La liberté de la presse menacée sur de nombreux fronts

Après l’amendement sur le secret des affaires retiré in extremis de la loi Macron grâce notamment à la mobilisation des syndicats de journalistes, trois nouveaux textes inquiètent la profession : celui sur le renseignement, mais aussi de façon plus inattendue l’article 47 de la loi Santé, ou encore le retour d’un texte sur le secret des affaires porté au niveau de l’Union européenne.

 

• La loi santé veut soigner vos articles

C’est l’association des journalistes de l’information sociale (AJIS) qui a levé le lièvre quant à l’article 47 de la loi Santé. Celui-ci prévoit en effet de réorganiser les accès à « la plus grande base de données de santé du monde », explique le ministère de la Santé. Ce qui pourrait donner des opportunités d’enquêtes aux journalistes, mais, insiste l’AJIS par la voix de son président, Manuel Jardinaud, « le journaliste qui voudrait enquêter sur ces bases de données pourrait devoir soumettre sa méthodologie et le résultat de son enquête, avant publication, à un comité d’experts à la composition incertaine, ainsi qu’à une nouvelle instance, plutôt constituée de la société civile et d’acteurs économiques du secteur. » Et de conclure : « Ce double contrôle du travail journalistique avant publication est inacceptable. » (plus d'infos : lire ici)

• Loi sur le renseignement, tous sur écoute ?

Le projet de loi sur le renseignement regroupe toute une série de mesures donnant aux enquêteurs des moyens d’interception et d’écoute importants en dehors de tout contrôle judiciaire. Il fait donc craindre une surveillance accrue des journalistes travaillant sur les affaires sensibles : « Le projet de loi sur le renseignement prévoit le recueil de renseignements pour des prétextes extrêmement variés, allant de la “prévention du terrorisme” à la défense de “l’exécution des engagements européens [...] de la France”. Au nom de ces impératifs “sécuritaires”, la DGSI et certaines agences des ministères de l’Economie, de la Défense et de l’Intérieur, seront en mesure de collecter des métadonnées, d’intercepter des télécommunications, de surveiller des lieux privés, de localiser des véhicules, ou encore d’accéder aux données des sociétés de transports », souligne un communiqué de Reporters sans Frontières. « Cet arsenal de mesures fait craindre des dérives.

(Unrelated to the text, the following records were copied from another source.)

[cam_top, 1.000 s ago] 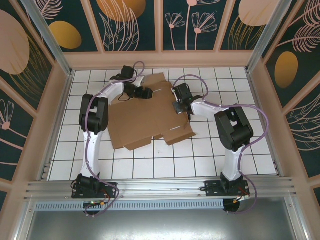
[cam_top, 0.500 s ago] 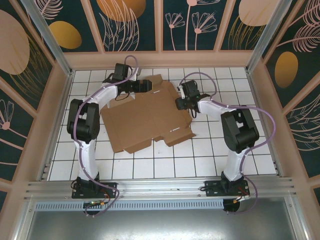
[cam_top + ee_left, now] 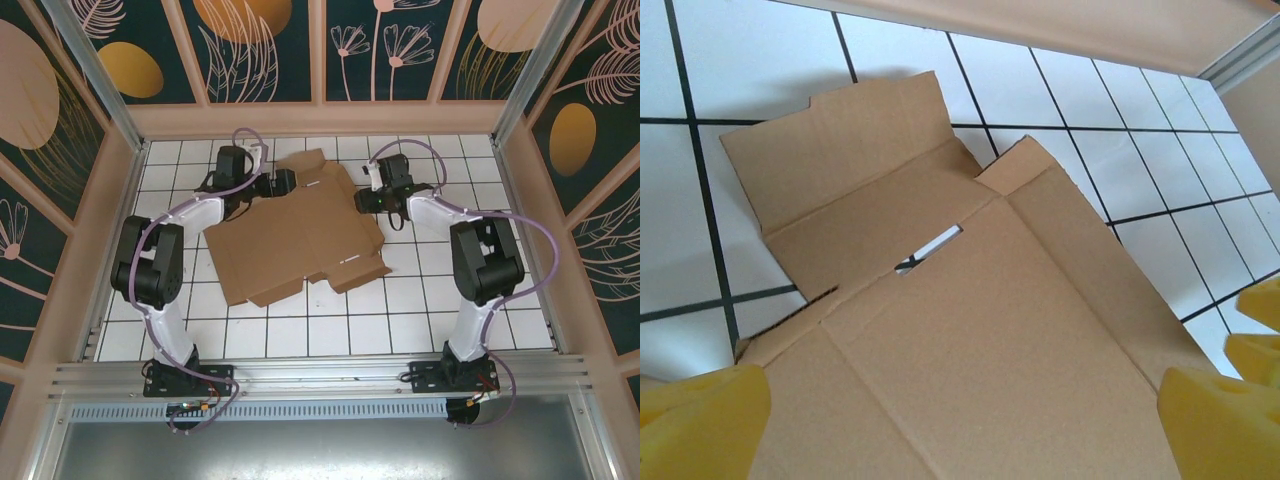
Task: Fold the paper box
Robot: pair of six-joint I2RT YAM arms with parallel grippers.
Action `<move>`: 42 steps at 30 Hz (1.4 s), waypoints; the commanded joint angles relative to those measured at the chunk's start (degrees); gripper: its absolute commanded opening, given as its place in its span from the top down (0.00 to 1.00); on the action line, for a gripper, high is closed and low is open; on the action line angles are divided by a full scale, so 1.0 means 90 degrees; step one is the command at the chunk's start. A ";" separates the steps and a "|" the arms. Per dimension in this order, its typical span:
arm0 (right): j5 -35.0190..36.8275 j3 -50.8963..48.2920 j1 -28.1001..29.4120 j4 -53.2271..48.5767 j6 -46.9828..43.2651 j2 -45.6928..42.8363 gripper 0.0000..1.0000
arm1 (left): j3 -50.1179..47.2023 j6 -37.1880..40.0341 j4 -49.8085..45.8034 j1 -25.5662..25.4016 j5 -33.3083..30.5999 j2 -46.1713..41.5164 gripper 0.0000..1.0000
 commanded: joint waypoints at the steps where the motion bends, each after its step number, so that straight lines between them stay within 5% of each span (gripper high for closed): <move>1: -0.0296 0.0361 -0.0067 -0.0197 -0.0164 0.0393 0.50 | -0.0287 -0.0234 0.0677 0.0045 -0.0044 -0.0307 0.01; 13: -0.0651 0.0562 -0.0130 -0.0273 -0.0291 0.0817 0.76 | -0.0634 -0.0439 0.0962 0.0041 0.0305 -0.0376 0.01; 25: -0.0776 0.0615 -0.0151 -0.0316 -0.0336 0.1074 0.78 | -0.0649 -0.0466 0.1032 0.0046 0.0444 -0.0337 0.01; 31: -0.0766 0.0632 -0.0153 -0.0355 -0.0370 0.1068 1.00 | -0.0636 -0.0456 0.1018 0.0038 0.0463 -0.0337 0.01; 38: -0.0516 0.0554 -0.0129 -0.0423 -0.0572 0.0803 1.00 | -0.0649 -0.0512 0.1076 0.0046 0.0410 -0.0401 0.01; 42: 0.0280 0.0515 0.0044 -0.0509 -0.0932 0.0592 1.00 | -0.0659 -0.0534 0.1066 0.0056 0.0161 -0.0526 0.01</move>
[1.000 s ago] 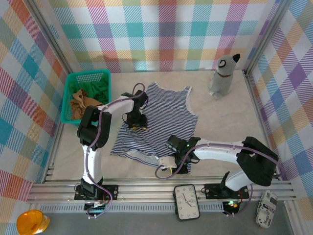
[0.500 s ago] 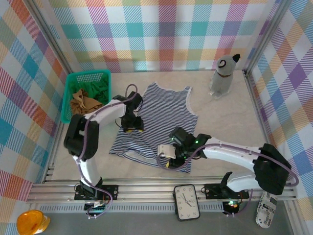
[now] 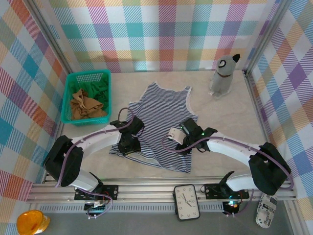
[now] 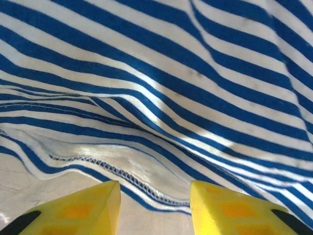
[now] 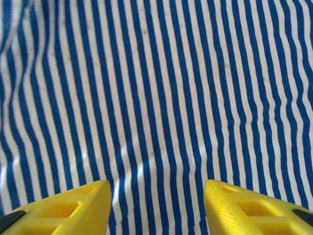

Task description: Fold and stack the tank tops

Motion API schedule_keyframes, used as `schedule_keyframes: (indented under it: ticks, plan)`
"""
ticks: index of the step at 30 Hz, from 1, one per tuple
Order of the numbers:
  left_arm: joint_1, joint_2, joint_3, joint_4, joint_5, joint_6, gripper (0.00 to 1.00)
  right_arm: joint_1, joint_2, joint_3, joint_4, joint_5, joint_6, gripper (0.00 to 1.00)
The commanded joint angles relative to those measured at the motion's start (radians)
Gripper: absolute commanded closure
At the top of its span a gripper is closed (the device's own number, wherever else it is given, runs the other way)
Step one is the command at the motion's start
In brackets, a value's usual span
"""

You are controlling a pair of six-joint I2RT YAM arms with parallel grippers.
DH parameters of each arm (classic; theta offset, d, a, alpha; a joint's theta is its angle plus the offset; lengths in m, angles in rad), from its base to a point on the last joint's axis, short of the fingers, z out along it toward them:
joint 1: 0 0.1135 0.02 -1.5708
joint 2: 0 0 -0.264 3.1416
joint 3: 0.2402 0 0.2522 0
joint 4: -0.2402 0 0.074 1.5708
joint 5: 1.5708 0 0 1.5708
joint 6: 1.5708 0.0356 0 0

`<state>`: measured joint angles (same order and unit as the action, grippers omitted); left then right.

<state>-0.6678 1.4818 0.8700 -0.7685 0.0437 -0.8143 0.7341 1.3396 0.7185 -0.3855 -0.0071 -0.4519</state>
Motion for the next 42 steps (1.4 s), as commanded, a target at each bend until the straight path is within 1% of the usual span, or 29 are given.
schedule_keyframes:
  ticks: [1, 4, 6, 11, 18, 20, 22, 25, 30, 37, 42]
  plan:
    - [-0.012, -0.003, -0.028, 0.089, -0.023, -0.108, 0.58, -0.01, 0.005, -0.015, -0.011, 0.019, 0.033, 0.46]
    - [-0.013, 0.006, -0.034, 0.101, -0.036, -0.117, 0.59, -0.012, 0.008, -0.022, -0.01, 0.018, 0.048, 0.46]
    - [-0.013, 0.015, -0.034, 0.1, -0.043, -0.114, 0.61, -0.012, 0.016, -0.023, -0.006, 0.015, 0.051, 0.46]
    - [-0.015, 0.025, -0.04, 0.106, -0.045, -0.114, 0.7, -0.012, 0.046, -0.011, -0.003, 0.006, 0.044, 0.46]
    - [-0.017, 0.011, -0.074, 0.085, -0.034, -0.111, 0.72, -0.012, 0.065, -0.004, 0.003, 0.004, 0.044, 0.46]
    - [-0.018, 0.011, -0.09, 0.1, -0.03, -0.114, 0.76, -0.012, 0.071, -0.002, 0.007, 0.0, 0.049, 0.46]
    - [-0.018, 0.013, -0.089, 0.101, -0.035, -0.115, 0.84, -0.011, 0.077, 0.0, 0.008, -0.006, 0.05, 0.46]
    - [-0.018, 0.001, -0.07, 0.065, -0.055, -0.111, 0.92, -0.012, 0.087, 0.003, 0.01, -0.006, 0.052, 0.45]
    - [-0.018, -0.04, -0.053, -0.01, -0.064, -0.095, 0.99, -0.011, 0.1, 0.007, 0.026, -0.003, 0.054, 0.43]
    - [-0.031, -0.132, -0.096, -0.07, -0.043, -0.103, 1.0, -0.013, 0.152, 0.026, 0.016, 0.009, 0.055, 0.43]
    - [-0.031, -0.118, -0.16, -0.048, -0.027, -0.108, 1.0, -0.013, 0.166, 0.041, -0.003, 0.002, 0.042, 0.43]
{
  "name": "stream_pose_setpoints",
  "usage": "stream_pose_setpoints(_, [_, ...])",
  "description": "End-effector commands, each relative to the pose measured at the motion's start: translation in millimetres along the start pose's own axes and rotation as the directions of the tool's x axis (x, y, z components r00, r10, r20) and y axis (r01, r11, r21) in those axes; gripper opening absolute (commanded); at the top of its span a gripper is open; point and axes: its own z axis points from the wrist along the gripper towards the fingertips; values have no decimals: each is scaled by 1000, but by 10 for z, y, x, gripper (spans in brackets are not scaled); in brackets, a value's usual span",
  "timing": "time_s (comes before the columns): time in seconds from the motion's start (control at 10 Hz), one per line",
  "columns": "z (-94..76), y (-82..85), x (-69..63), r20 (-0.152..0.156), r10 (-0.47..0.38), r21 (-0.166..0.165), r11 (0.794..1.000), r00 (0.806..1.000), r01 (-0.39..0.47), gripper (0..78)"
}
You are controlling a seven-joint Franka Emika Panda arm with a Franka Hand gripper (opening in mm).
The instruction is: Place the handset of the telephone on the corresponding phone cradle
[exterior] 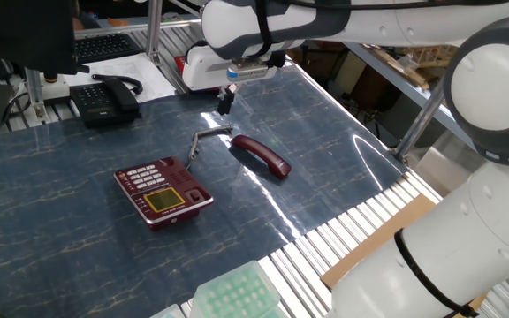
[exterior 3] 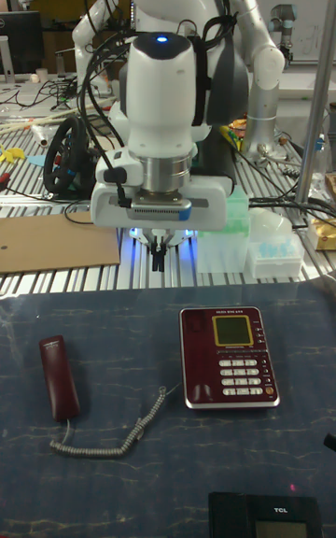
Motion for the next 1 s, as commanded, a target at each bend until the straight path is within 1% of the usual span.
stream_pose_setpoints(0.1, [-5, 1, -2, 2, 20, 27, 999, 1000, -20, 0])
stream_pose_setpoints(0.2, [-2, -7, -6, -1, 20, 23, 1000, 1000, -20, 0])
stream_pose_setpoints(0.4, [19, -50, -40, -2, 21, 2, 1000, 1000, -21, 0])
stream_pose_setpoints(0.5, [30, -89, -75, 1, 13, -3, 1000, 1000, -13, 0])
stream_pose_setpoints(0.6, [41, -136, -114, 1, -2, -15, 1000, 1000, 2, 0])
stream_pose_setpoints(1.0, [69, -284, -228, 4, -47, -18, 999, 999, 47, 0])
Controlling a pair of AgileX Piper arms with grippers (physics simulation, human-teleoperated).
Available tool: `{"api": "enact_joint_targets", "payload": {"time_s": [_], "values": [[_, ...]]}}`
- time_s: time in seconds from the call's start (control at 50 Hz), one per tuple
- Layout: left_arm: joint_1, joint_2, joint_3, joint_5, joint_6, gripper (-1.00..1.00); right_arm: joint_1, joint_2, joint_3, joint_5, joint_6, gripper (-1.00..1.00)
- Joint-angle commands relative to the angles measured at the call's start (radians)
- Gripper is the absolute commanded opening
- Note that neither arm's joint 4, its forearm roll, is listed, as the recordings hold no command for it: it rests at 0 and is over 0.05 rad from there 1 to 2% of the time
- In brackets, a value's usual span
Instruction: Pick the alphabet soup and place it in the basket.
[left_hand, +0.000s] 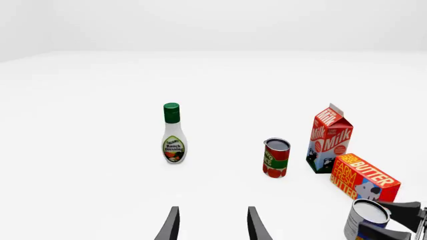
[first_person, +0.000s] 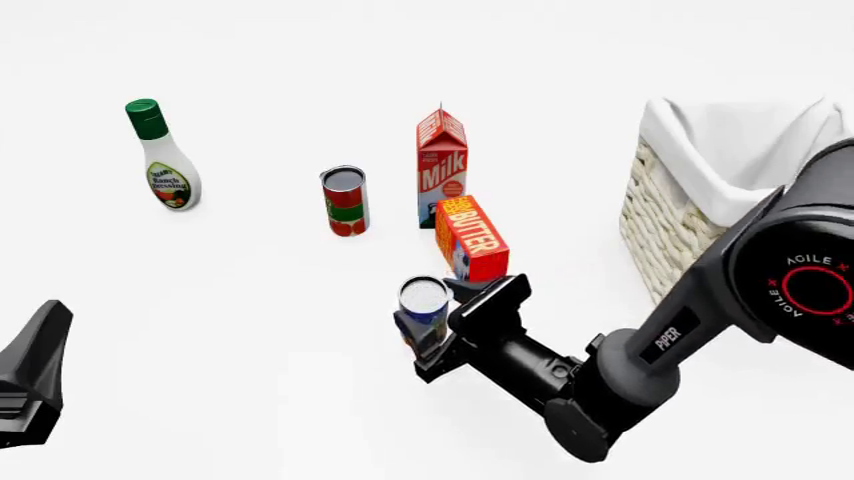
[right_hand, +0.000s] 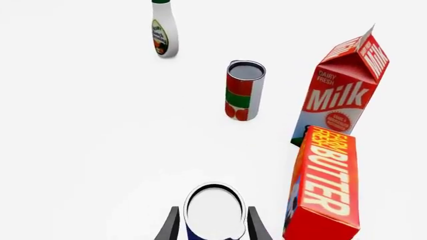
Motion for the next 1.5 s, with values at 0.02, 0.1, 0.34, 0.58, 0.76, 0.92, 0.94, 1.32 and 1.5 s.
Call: {"api": "enact_joint_targets", "payload": {"time_s": [0.02,0.1,0.34,0.58,0.76,0.92,0.94,1.32,1.5], "values": [[0.0,0.0,0.0,0.0,0.0,1.0,-0.002,0.027,-0.015,-0.002,0.004,1.0],[0.0,0.0,0.0,0.0,0.0,1.0,-0.003,0.036,-0.02,-0.002,0.006,1.0],[0.0,0.0,0.0,0.0,0.0,1.0,0.0,0.058,-0.029,-0.006,0.008,1.0],[0.0,0.0,0.0,0.0,0.0,1.0,0.005,0.061,-0.035,0.001,0.01,-1.0],[0.0,0.0,0.0,0.0,0.0,1.0,0.007,0.057,-0.031,-0.002,0.01,-1.0],[0.0,0.0,0.0,0.0,0.0,1.0,0.008,0.052,-0.028,-0.004,0.009,-1.0],[0.0,0.0,0.0,0.0,0.0,1.0,0.008,0.05,-0.027,-0.004,0.01,-1.0],[0.0,0.0,0.0,0.0,0.0,1.0,0.034,-0.157,0.082,0.013,0.006,-1.0],[0.0,0.0,0.0,0.0,0.0,1.0,0.037,-0.358,0.155,0.07,-0.017,-1.0]]}}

En particulier, en permettant le recueil des métadonnées et des contenus des correspondances, le projet de loi donne aux services la possibilité de découvrir aisément avec qui les journalistes communiquent. Ils seront aussi en capacité d’intercepter le contenu de leurs communications, en se substituant aux antennes relais des opérateurs (IMSI catcher), ou en accédant aux messageries électroniques, notamment via l’installation de logiciels espions. Là encore, si le texte était adopté en l’état, les services pourraient aisément connaître l’identité des interlocuteurs des journalistes et le contenu de leurs échanges. »

CFDT Journalistes soutient la demande de l’AJIS pour que les ambiguïtés du texte de la loi Santé « soient levées afin que les conditions d’accès de la presse aux données de santé ne contreviennent pas à la liberté d’informer, à la loi de 1881 sur la presse, et à la jurisprudence en la matière de la Cour européenne des droits de l’homme ».  Et s’associe au souhait de RSF « que le texte garantisse aux journalistes de pouvoir travailler sans être surveillés, sous peine de constituer une grave entrave à la liberté de l’information », tout en réaffirmant sa demande d’une loi sur la protection des sources.

• Secret des affaires : alerte au niveau européen

Si l'amendement prévu sur le secret des affaires a été retiré de la loi Macron en France, suite notamment à la mobilisation des syndicats de journalistes, une directive de l’UE sur les secrets d’affaires menace à son tour la liberté de la presse à l'échelle de l'Europe. «Car le projet ne propose aucune exemption explicite pour les journalistes et les lanceurs d’alertes, qui publient ou révèlent des informations dans l’intérêt général», relève la Fédération européenne des journalistes (dont fait partie CFDT-Journalistes). La FEJ s'alarme du fait que les journalistes devront « prouver que l’acquisition, l’utilisation ou la divulgation d’un secret d’affaire étaient essentielles à la révélation d’une information [d’intérêt général] et s’inscrivaient dans le cadre de l’intérêt public.»
Contre ce texte, la mobilisation de tous les journalistes est donc de mise.